[Data to examine]
-----
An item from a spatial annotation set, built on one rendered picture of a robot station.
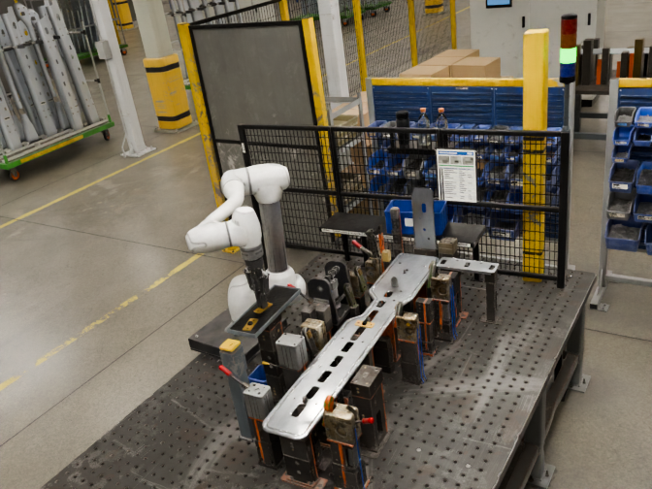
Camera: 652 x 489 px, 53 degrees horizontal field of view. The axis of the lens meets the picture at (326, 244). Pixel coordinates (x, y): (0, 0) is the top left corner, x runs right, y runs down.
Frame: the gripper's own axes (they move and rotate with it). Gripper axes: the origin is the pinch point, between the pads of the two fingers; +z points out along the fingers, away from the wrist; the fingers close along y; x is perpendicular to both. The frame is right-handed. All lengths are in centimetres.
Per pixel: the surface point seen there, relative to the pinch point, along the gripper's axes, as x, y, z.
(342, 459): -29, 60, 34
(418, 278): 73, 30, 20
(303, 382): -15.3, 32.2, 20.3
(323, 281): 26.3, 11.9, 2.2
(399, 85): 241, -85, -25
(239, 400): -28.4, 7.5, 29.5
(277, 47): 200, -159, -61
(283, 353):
-----
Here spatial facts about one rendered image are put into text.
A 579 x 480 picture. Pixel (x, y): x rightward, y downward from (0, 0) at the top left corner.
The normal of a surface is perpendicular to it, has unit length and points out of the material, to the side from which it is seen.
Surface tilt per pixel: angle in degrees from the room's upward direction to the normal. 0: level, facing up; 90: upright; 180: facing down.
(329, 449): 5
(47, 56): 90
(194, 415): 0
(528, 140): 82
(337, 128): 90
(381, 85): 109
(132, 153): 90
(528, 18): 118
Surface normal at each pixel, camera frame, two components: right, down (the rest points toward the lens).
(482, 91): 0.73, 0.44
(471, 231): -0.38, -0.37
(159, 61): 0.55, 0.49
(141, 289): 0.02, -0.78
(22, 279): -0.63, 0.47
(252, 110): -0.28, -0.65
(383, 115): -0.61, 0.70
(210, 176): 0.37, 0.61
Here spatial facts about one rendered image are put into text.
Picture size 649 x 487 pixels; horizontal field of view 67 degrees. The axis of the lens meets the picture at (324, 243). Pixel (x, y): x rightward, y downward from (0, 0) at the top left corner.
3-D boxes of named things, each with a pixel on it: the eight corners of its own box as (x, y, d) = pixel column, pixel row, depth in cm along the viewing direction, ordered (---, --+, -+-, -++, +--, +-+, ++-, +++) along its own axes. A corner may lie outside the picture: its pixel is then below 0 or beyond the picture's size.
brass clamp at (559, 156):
-----
[What you are asked to do]
Copy out only the lines above from the one with "(482, 91): 0.73, 0.44" to the one with "brass clamp at", inclusive, exactly as they stand.

[Result for this exercise]
(482, 91): 0.73, 0.44
(471, 231): -0.38, -0.37
(159, 61): 0.55, 0.49
(141, 289): 0.02, -0.78
(22, 279): -0.63, 0.47
(252, 110): -0.28, -0.65
(383, 115): -0.61, 0.70
(210, 176): 0.37, 0.61
Here spatial facts about one rendered image are put into text.
Picture size 649 x 487 pixels; horizontal field of view 67 degrees. The axis of the lens meets the picture at (324, 243). Pixel (x, y): x rightward, y downward from (0, 0) at the top left corner.
3-D boxes of named things, each with a pixel on it: the eight corners of its own box as (x, y, d) = pixel column, pixel row, depth in cm along the viewing direction, ordered (---, --+, -+-, -++, +--, +-+, ++-, +++) along its own axes. A corner may lie outside the picture: its pixel is then below 0 or beyond the picture's size.
brass clamp at (559, 156):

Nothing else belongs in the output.